__TASK OBJECTIVE__. In the listing below, find the line that contains "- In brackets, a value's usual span" and the line that contains "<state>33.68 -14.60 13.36". Quote both and every line between them, exactly, and nothing more.

* * * *

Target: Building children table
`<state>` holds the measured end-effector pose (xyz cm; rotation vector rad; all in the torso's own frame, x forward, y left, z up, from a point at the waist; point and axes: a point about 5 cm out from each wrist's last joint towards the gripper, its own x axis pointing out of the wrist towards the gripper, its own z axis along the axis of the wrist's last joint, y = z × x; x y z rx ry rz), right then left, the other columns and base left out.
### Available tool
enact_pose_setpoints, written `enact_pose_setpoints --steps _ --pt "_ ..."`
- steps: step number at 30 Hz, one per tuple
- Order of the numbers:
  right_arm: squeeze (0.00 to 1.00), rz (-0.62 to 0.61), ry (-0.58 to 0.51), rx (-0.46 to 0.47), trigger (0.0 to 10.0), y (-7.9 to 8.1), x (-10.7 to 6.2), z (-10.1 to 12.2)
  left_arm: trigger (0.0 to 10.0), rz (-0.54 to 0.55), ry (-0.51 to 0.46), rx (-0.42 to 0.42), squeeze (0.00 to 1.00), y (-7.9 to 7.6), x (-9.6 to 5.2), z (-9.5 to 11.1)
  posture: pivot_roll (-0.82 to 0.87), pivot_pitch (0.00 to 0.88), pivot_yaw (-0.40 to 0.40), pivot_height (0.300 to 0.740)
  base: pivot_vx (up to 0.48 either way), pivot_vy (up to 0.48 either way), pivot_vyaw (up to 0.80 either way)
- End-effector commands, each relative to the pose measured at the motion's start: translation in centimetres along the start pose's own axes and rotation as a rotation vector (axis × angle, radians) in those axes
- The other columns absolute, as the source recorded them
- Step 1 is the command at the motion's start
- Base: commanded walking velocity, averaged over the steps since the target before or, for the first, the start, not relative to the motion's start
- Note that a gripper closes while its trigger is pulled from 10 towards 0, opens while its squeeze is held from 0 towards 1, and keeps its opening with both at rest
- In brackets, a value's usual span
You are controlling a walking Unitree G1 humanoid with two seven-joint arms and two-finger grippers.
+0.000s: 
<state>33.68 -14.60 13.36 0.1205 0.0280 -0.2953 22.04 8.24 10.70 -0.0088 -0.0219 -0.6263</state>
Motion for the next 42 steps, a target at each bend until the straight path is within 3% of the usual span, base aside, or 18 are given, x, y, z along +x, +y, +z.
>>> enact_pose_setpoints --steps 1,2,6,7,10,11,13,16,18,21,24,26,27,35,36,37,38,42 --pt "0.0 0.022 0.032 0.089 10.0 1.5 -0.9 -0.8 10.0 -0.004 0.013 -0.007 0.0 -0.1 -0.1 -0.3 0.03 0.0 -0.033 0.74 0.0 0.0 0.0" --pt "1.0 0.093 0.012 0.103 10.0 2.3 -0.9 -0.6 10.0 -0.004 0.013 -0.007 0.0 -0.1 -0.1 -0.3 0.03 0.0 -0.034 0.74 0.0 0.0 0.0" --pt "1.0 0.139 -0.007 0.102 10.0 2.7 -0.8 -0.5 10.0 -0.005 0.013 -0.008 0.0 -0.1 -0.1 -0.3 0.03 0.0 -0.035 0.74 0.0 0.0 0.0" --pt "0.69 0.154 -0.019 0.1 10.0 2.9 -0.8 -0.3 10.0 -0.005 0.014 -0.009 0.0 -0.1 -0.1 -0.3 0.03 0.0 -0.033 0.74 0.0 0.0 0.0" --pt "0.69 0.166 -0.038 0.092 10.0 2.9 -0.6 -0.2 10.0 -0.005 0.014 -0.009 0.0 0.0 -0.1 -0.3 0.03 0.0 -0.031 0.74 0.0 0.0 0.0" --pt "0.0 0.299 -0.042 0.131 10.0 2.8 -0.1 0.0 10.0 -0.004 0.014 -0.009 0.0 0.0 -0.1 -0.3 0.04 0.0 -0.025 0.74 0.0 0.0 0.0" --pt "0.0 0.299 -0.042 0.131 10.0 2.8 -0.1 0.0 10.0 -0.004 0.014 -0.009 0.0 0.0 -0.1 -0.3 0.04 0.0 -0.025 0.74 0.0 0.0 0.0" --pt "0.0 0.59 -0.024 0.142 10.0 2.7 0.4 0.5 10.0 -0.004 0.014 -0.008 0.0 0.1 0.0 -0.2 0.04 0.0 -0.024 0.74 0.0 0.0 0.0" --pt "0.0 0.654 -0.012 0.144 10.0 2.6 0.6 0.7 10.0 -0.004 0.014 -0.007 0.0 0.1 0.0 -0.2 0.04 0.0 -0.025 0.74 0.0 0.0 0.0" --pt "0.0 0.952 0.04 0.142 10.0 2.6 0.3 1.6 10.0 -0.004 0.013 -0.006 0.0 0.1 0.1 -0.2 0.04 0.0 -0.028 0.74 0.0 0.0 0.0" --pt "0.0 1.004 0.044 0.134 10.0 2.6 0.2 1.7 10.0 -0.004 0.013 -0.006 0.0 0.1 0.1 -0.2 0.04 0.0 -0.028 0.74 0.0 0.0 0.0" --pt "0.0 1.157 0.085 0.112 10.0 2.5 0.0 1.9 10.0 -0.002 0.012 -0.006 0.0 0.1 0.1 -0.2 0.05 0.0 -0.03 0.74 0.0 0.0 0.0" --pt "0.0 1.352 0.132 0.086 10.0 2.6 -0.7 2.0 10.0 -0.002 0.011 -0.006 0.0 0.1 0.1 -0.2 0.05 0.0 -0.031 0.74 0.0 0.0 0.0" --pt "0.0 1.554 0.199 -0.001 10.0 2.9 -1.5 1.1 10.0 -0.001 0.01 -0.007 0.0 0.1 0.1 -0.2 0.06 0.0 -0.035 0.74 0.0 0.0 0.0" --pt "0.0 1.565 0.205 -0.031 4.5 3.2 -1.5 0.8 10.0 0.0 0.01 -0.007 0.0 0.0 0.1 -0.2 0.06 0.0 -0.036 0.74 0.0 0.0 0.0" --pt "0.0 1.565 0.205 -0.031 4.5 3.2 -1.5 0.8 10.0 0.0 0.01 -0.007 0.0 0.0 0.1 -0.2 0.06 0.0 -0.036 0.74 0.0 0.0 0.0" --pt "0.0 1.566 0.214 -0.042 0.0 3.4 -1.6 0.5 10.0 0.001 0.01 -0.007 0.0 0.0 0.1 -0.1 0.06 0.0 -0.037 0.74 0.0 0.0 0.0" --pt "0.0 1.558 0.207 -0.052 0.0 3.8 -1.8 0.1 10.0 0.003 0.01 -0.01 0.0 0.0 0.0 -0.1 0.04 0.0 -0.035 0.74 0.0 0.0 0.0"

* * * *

__ANSWER FOR THE TASK__.
- In brackets, a value's usual span
You are controlling a walking Unitree G1 humanoid with two seven-joint arms and two-finger grippers.
+0.000s: 
<state>33.68 -14.60 13.36 0.1205 0.0280 -0.2953 22.04 8.24 10.70 -0.0088 -0.0219 -0.6263</state>

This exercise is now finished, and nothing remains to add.